Roza memandang ke luar jendela, ke arah aliran sungai di sepanjang jalan yang mengilat-ngilat di jalur yang tersorot lampu jalanan. Aku menurunkan kecepatan mobil, lalu berbelok ke arah kanan di pertigaan ini. Di sini jalanannya lebih gelap dan sunyi, hanya ada jejeran rumah-rumah dengan pintu gerbang tertutup yang menjulang tinggi dan pohon-pohon rindang di sisi jalan yang lain.

“Bolehlah pastinya. Nanti coba aku bantu bilang deh sama Bibi Sofi.”

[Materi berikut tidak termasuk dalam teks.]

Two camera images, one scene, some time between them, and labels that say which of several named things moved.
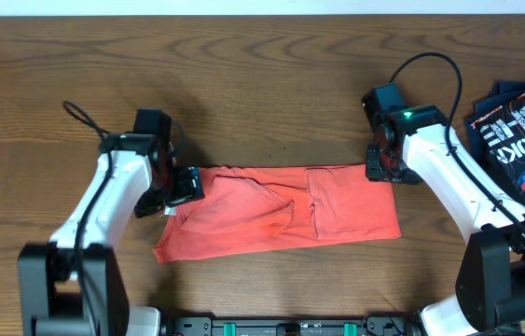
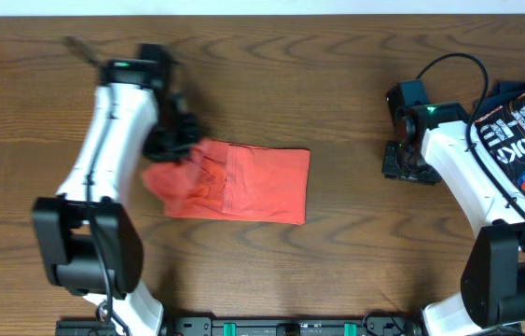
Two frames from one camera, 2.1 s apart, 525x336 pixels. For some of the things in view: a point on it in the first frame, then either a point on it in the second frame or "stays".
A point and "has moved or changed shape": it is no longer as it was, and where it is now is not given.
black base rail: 297,326 stays
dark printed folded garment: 518,127 stays
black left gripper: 190,188 -> 163,153
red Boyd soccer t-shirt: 252,210 has moved or changed shape
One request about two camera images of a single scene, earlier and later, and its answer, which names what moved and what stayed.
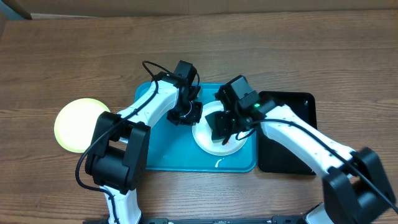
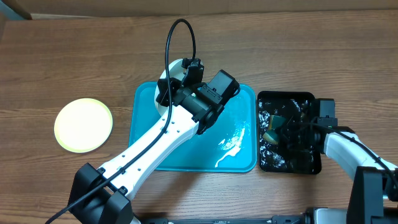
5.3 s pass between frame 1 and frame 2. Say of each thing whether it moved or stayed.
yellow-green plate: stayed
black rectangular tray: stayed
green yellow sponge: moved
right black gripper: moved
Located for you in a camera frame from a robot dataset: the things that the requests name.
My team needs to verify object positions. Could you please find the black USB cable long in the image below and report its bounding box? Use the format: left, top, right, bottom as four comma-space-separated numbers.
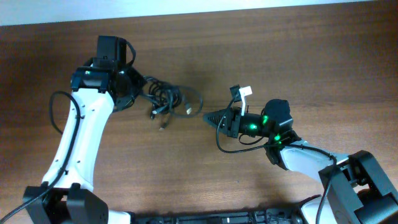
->
166, 85, 203, 118

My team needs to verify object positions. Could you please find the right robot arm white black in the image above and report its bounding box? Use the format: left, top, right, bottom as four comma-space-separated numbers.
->
203, 99, 397, 223

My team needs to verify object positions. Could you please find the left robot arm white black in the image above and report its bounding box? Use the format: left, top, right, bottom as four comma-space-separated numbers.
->
23, 35, 146, 223

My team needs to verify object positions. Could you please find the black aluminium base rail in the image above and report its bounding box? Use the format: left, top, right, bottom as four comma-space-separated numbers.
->
132, 208, 307, 224

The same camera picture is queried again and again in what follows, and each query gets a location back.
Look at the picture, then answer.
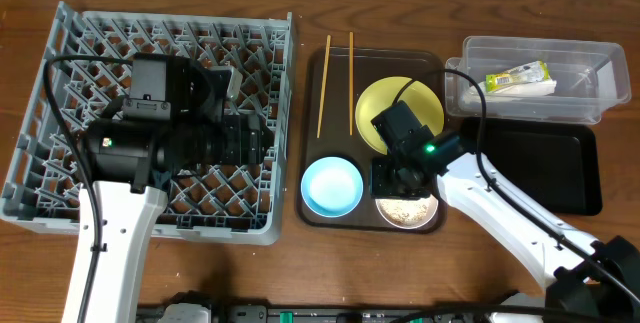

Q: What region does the pink white bowl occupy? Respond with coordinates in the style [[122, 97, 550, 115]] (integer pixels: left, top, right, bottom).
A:
[[375, 196, 439, 230]]

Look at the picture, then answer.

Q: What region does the white napkin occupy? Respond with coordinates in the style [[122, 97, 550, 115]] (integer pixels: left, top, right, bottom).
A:
[[480, 79, 557, 101]]

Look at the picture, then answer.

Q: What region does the green yellow snack wrapper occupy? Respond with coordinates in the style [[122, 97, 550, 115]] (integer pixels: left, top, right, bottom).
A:
[[485, 61, 550, 93]]

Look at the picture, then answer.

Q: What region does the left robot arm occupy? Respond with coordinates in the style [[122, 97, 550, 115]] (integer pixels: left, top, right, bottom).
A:
[[63, 53, 274, 322]]

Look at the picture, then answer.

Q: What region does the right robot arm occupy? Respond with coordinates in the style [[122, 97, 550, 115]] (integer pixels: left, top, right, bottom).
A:
[[371, 101, 639, 320]]

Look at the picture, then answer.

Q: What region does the grey dishwasher rack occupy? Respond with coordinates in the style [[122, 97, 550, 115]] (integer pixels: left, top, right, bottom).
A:
[[1, 3, 296, 245]]

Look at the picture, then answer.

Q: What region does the black waste tray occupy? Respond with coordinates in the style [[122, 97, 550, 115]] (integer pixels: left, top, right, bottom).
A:
[[482, 119, 603, 216]]

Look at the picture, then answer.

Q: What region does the dark brown tray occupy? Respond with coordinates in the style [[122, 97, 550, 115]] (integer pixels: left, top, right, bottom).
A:
[[296, 47, 443, 233]]

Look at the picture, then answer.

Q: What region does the yellow plate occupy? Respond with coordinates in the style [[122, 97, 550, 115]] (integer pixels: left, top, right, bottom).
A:
[[355, 76, 444, 155]]

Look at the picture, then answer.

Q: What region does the light blue bowl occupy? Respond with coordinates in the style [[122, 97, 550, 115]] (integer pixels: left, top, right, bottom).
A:
[[300, 156, 364, 218]]

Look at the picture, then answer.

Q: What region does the clear plastic bin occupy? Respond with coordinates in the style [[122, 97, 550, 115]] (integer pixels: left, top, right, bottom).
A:
[[445, 36, 631, 125]]

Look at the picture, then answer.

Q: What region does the black equipment bar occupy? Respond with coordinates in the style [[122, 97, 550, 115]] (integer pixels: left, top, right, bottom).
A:
[[134, 291, 545, 323]]

“Beneran, Ken?” Roza manatapku dengan mata berbinar.

“Iya.”

“Makasih, ya, Ken. Oh iya, makasih juga sudah ngundang makan malem, ya.” 

“Ya, sama-sama. Sebetulnya itu aku lakukan supaya rumah Paman Ferri tidak terlalu sunyi saja. Sekalian menemani Bibi Sofi juga, sampai Mbak Rani datang kembali dari kampungnya.”

“Iya, kasihan Bibi Sofi, dan aku turut berduka atas apa yang menimpa Paman Ferri.”

“Terima kasih ya, Cha. Terima kasih banyak.”

“Iya, sama-sama. Oh iya, sebetulnya Bibi Sofi itu dulu kuliah jurusan masak atau apa?” tanya Roza sambil tersenyum. “Masakan Prancis-nya nyaris sempurna.”

“Hahaha ... enggak kok, beliau kuliah satu jurusan sama Paman Ferri. S1 dan S2-nya. Manajemen Bisnis. Cuma ya, beliau suka ikut-ikut kursus masak gitu, dulu.”

“Wow, pantes.” Sekali lagi Roza tersenyum ke arahku.

Aku menelan ludah. Ah, betapa manis senyuman perempuan ini. Betapa indah kedua bola matanya yang berbinar itu. Lagi-lagi aku tidak sanggup menahan jantungku agar tetap berdetak normal. Tiba-tiba, keinginan untuk mengungkapkan semua perasaanku muncul kembali, bahkan kali ini lebih kuat daripada saat di balkon tadi. Ayo, katakan. Ini saat yang tepat, kataku dalam hati. Apa sih susahnya bilang, “aku suka kamu atau aku cinta kamu”? Ayolah.